Inwieweit durch die Nichtberücksichtigung der Einleitung eines Finanzstrafverfahrens gegen den Beschwerdeführer bzw dessen (teilweise) Einstellung auf Grund der Stellungnahme seiner Steuerberaterin im vorliegenden Verfahren wesentliche Verfahrensvorschriften verletzt worden seien, ist nicht ersichtlich. Mit der wahllosen Aufzählung von Bestimmungen der Konvention zum Schutz der Menschenrechte und Grundfreiheiten, des Staatsgrundgesetzes, des Allgemeinen bürgerlichen Gesetzbuches sowie der Bundesabgabenordnung zeigt der Beschwerdeführer ebenso keine Verletzung von Verfahrensvorschriften auf.

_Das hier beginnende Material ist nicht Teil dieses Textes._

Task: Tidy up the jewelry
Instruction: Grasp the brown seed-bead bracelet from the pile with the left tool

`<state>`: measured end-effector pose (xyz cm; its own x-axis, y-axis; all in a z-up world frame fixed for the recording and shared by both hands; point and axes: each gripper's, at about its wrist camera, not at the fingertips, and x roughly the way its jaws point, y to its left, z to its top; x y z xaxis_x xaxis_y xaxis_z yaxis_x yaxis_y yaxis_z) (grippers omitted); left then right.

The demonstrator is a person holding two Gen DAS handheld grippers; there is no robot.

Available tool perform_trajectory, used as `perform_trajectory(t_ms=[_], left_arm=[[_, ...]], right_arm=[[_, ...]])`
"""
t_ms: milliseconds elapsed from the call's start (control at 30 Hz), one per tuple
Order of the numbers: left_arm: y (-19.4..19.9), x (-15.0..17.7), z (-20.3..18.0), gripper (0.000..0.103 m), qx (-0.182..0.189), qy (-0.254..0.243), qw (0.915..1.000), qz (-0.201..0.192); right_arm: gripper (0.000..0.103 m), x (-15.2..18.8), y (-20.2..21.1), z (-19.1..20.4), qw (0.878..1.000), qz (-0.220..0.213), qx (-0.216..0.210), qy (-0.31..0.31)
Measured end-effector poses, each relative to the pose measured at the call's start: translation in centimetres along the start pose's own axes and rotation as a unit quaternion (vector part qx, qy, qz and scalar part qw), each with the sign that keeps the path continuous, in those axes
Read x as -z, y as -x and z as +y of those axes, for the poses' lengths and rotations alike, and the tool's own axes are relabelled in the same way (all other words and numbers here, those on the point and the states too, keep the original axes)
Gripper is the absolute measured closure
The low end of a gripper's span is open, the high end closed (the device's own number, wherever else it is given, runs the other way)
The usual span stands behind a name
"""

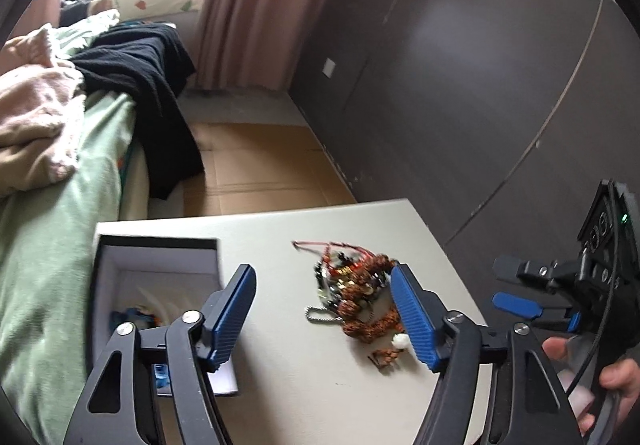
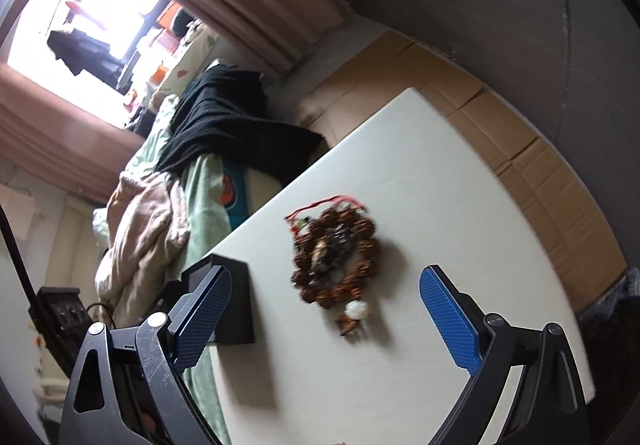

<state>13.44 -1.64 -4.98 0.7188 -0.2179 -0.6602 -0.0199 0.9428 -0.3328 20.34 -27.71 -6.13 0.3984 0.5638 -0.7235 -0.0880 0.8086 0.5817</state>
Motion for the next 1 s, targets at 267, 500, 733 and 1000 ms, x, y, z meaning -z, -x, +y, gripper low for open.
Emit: perform_trajectory(t_ms=[267, 500, 733, 1000], left_arm=[[-3.6, 1.2, -3.1, 0.048, -0.005, -0.039, 0.9985, 0.038], [-6.9, 2.0, -3.8, 0.052, -0.022, -0.052, 0.996, 0.069], [-9.3, 2.5, -3.6, 0.062, -0.035, -0.048, 0.9942, 0.09], [-9.7, 2.9, -3.5, 0.083, -0.026, -0.047, 0.993, 0.105]], right_arm=[[0.007, -0.8, 0.9, -2.3, 1.0, -0.006, 0.009, -0.025], [0.007, -1.2, 1.1, -4.0, 0.999, -0.003, 0.009, -0.046], [0.007, -1.4, 0.6, -4.1, 0.999, 0.005, 0.009, -0.046], [0.007, -1.2, -0.3, -3.7, 0.999, 0.017, 0.009, -0.04]])
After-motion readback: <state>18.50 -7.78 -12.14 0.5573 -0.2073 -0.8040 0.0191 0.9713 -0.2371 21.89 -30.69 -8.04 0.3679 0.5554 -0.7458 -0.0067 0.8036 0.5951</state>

Eine solche ist für den Verwaltungsgerichtshof auch nicht erkennbar.

Die Beschwerde erweist sich somit, soweit sie sich gegen die Einkommensteuer für die Jahre 1983, 1985 und 1986 richtet, insgesamt als unbegründet und war daher gemäß § 42 Abs 1 VwGG abzuweisen.

Die Entscheidung über den Aufwandersatz stützt sich auf die §§ 47 ff VwGG in Verbindung mit der Verordnung BGBl Nr 416/1994.